● WHAT YOU HAVE TO DO: Output exactly, with nothing added, the entries from the first line through the line with "You are controlling".

(Items from a data source)
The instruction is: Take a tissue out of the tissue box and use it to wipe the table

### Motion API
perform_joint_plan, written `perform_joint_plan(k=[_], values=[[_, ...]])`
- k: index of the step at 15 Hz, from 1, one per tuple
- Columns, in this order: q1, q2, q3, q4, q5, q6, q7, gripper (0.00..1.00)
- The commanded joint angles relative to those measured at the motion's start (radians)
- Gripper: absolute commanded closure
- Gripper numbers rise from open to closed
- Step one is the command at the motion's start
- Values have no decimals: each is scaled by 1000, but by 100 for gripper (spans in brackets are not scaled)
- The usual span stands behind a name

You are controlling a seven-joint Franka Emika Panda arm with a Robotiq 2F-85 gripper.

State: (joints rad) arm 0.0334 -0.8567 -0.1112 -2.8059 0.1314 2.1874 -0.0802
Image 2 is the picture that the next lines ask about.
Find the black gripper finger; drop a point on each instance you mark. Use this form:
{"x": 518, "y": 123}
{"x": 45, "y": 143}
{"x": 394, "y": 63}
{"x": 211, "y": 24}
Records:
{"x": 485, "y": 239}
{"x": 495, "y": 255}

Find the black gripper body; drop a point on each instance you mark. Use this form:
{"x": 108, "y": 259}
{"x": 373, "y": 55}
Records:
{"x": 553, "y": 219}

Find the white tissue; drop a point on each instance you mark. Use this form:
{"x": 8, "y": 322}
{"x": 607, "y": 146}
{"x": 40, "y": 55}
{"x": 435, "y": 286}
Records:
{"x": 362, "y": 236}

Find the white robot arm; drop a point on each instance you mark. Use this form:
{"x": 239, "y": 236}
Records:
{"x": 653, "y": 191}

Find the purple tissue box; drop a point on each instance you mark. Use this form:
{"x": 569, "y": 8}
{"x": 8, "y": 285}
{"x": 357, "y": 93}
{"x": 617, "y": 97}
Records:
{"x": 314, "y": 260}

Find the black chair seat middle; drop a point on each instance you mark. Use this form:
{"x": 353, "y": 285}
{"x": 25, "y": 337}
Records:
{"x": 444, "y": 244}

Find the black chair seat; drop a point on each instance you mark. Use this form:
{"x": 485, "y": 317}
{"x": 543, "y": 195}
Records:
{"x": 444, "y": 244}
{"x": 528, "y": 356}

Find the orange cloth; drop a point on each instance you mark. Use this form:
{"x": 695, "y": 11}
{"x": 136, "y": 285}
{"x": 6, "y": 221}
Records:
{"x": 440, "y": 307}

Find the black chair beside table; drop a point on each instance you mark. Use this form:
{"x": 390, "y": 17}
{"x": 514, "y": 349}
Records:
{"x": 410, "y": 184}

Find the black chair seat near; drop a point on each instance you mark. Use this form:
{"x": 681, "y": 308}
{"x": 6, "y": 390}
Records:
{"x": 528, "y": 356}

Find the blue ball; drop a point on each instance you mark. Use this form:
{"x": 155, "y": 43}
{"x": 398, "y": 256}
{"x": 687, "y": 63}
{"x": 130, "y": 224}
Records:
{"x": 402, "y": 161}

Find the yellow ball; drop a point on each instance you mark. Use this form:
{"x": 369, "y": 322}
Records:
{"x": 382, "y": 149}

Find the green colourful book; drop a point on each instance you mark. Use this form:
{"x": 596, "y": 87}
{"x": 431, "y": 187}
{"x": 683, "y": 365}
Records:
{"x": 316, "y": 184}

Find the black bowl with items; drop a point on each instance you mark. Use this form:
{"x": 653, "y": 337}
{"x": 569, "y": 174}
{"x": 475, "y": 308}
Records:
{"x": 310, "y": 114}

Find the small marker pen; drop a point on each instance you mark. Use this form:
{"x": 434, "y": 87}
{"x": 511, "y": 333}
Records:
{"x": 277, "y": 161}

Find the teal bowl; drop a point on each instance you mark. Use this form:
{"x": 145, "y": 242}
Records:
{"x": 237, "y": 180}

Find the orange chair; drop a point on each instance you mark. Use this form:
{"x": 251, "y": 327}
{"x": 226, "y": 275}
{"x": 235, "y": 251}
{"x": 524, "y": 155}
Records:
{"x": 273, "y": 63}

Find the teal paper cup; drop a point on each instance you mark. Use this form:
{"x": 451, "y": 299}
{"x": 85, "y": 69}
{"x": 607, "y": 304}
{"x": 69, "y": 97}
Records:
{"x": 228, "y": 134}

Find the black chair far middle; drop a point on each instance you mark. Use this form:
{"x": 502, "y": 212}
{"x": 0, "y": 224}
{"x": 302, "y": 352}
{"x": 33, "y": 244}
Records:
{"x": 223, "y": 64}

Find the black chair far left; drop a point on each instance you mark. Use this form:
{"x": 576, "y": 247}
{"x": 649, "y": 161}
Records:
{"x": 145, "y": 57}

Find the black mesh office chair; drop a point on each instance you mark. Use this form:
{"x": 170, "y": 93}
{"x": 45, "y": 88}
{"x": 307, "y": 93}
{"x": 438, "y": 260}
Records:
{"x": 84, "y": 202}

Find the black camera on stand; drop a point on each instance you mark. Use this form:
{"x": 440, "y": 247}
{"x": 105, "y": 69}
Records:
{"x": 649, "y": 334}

● ANSWER SPACE:
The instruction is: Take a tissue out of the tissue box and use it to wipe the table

### Motion API
perform_joint_plan, written `perform_joint_plan(k=[_], values=[[_, ...]])`
- k: index of the step at 15 Hz, from 1, one per tuple
- Columns, in this order: q1, q2, q3, q4, q5, q6, q7, gripper (0.00..1.00)
- The commanded joint angles relative to those measured at the motion's start (radians)
- Gripper: absolute commanded closure
- Gripper numbers rise from open to closed
- Step one is the command at the motion's start
- Values have no decimals: each is scaled by 1000, but by 100 for gripper (spans in brackets are not scaled)
- The usual span stands behind a name

You are controlling a seven-joint Franka Emika Panda arm with a Robotiq 2F-85 gripper.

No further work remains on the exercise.